Intratumoral T cells and survival in epithelial ovarian cancer

Abstract

This Italian study aimed to investigate an association between the presence of tumour-infiltrating T cells and clinical outcome in ovarian cancer. Immunohistochemical analysis was performed on 186 frozen specimens from previously untreated patients with FIGO stage III or IV ovarian cancer. Each of the 186 patients underwent debulking surgery and received chemotherapy with platinum, platinum plus cyclophosphamide or platinum plus paclitaxel. Cytosections of the specimen were immunostained with monoclonal antibodies against CD3, CD4, CD8, CD83, CD45, CD45RO, CD19, CD57, CD11c, monokine induced by interferon-g, vascular endothelial growth factor, secondary lymphoid-tissue chemokine (also called exodus-2) and macrophage-derived chemokine. CD3+ T cells were counted manually or by image analysis. CD3+ tumour-infiltrating T cells were detected within tumour-cell islets (intratumoral T cells) in 102 of the 186 tumours (54.8%); they were undetectable in 72 (38.7%); the remaining 12 (6.5%) could not be evaluated. A complete response (CR) to therapy was achieved in 81 of the 186 patients (43.5%); a partial response in 74 patients (39.8%); the remaining 31 patients (16.7%) showed no response. The 5-year progression-free survival (PFS) and overall survival (OS) for all 174 patients whose tumours could be evaluated were 20.9% and 25.3%, respectively. There were significant differences in the distribution of PFS and OS according to the presence or absence of intratumoral T cells (p<0.001 for both comparisons).

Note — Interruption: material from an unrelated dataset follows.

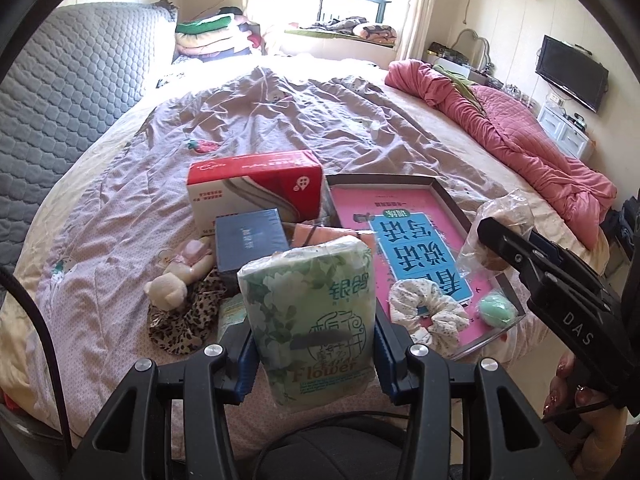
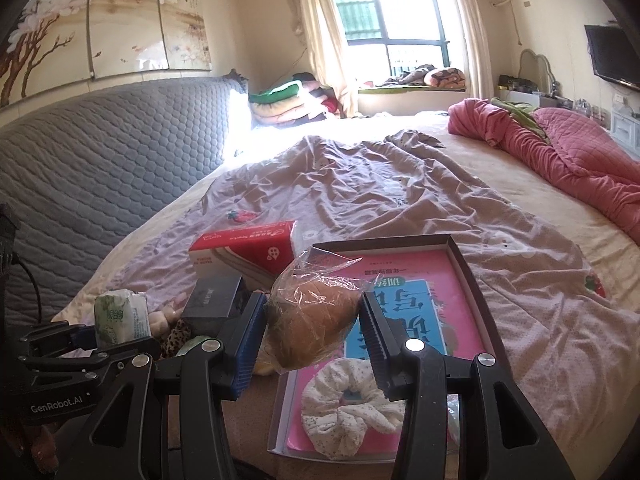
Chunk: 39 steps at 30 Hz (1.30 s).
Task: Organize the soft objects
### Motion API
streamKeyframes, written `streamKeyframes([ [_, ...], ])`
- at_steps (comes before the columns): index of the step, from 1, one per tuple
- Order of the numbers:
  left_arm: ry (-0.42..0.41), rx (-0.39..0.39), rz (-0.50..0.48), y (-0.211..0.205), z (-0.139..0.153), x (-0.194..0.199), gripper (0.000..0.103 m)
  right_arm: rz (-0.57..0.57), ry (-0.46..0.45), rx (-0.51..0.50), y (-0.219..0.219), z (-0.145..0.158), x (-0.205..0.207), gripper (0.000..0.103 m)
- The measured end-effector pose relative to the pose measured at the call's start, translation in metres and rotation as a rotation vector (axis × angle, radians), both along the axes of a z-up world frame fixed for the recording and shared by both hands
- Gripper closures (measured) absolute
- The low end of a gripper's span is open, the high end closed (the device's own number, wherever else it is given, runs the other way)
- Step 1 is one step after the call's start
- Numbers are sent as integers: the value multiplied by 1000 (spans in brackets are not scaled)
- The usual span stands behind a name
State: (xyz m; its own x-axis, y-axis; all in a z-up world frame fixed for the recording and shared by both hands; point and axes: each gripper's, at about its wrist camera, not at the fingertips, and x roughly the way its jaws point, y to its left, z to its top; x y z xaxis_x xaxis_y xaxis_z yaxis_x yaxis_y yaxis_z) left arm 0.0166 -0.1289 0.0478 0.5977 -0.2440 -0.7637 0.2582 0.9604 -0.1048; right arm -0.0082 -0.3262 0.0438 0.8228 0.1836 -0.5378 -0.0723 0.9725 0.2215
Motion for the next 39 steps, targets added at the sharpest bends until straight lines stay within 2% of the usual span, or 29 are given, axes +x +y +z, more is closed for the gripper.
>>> streamKeyframes([
  [14, 0, 9, -86, -43, -2, 6, 55, -120, 23, 30, -47, -11, -6, 54],
  [26, 19, 14, -117, -58, -10, 9, 55, -194, 28, 39, -76, -14, -10, 54],
  [32, 45, 25, -141, -67, -20, 13, 55, -208, 40, 38, -81, -19, -12, 54],
  [39, 85, 49, -178, -84, -35, 21, 55, -160, 83, 1, -75, -30, -9, 54],
])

Patients whose tumours contained T cells had a median PFS of 22.4 months and a median OS of 50.3 months, compared with 5.8 and 18 months, respectively, among patients whose tumours did not contain T cells. The 5-year OS was 38% among 102 patients whose tumours contained T cells but only 4.5% among the 72 patients whose tumours did not. The PFS at 4 years was 31% among patients whose tumours contained T cells and 8.7% among patients whose tumours lacked T cells. Among 174 patients whose tumours could be evaluated for T cell infiltration, 159 were observed for at least 3 years. The absence of intratumoral T cells (in 66 patients) was associated with a 1.5% likelihood of PFS at 3 years and a 7.6% likelihood of OS at 3 years. Among 74 patients with a CR, 61 were observed for at least 3 years. The absence of intratumoral T cells (in 26 patients) was associated with a 3.9% likelihood of PFS at 3 years and a 19.2% likelihood of OS at 3 years.